Em Biologia Molecular, ligação é a junção de dois fragmentos de ácidos nucleicos por acção de uma determinada enzima (uma ligase). Trata-se de um método de laboratório essencial em manipulação de DNA e em clonagem molecular, por fim a obter-se uma molécula de DNA recombinante (e.g. inserção de fragmentos de DNA em plasmídeos). As extremidades dos fragmentos são juntadas pela formação de ligações fosfodiéster entre o grupo hidroxilo da extremidade 3’ de um fragmento e o grupo fosfato da extremidade 5’ do outro fragmento. RNA também pode ser ligado de forma similar. Para que esta reação ocorra, é necessário adicionar-se ATP e/ou NAD+. Por norma, a reação de ligação é realizada utilizando-se a T4 DNA ligase.
Ligação de um fragmento de DNA (Insert) a um plasmídeo (Vector).
São vários os fatores que influenciam as reações de ligação, tais como a concentração da enzima e dos reagentes, a temperatura da reação e o tempo de incubação. A ligação é uma reação complicada, dado que se trata de uma reação que envolve interações inter e intra-moleculares, cujo produto corresponde a uma junção de duas moléculas de DNA diferentes. Além disso, um passo adicional de emparelhamento (annealing) é necessário para uma ligação eficiente.

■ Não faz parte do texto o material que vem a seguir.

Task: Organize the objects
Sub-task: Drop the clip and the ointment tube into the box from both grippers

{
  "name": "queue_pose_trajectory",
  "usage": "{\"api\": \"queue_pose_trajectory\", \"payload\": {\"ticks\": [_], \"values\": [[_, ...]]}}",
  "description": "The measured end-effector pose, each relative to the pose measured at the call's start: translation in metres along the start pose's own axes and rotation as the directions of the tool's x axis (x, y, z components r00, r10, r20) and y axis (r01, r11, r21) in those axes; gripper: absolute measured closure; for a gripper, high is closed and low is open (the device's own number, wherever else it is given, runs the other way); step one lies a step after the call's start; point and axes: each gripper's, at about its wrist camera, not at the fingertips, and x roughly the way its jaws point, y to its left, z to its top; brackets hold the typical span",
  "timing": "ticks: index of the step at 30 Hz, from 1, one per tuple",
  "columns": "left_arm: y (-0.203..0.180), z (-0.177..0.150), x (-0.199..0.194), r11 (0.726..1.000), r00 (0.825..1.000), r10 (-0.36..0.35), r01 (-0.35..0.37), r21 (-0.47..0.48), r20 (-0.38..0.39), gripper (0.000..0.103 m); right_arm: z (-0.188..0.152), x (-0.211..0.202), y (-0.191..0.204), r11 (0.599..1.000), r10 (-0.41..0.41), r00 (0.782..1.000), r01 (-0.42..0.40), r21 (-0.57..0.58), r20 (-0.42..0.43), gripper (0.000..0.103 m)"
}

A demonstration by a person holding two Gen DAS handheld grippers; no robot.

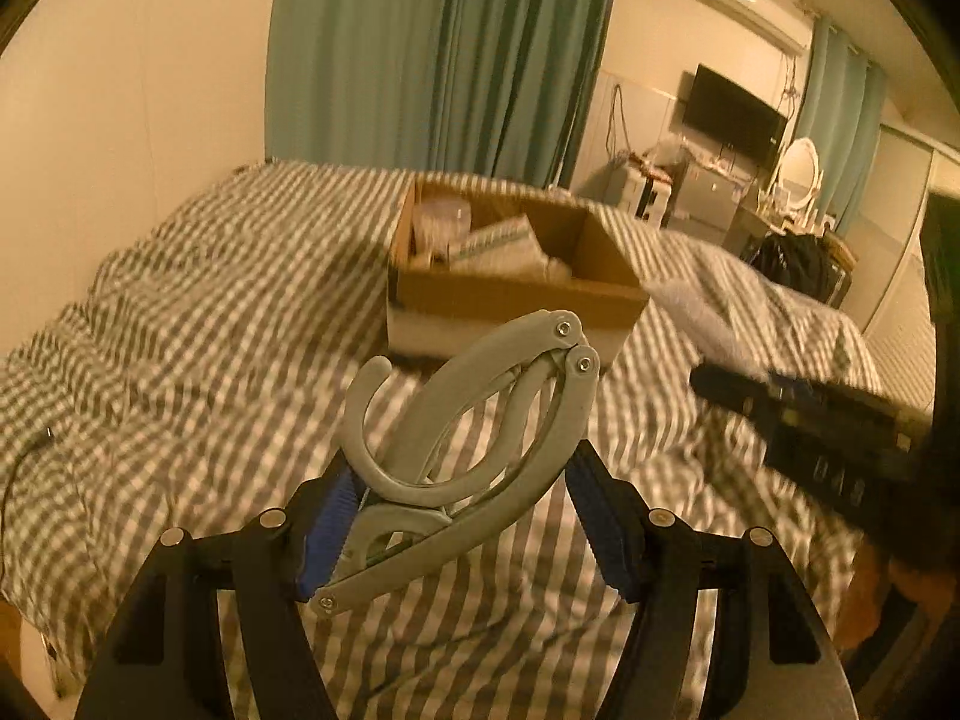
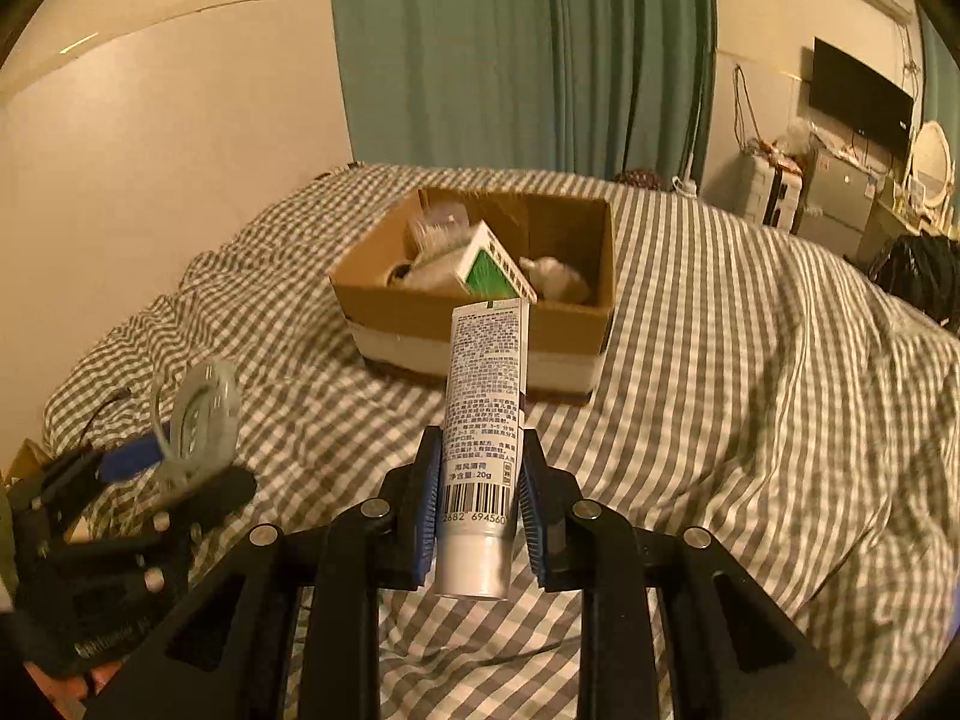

A concentração do DNA pode afetar a taxa de ligação e, acima de tudo, pode determinar de a reação é intermolecular ou intramolecular. A ligação envolve a junção de extremidades de uma molécula de DNA com as de outra molécula. No entanto, cada molécula possui duas extremidades, pelo que, se estas forem compatíveis, uma molécula de DNA pode circularizar unindo ambas as suas extremidades. A elevadas concentrações de DNA, existe uma grande probabilidade de ocorrer uma ligação intermolecular, enquanto que a baixas concentrações de DNA, é mais provável ocorrer uma reação intramolecular.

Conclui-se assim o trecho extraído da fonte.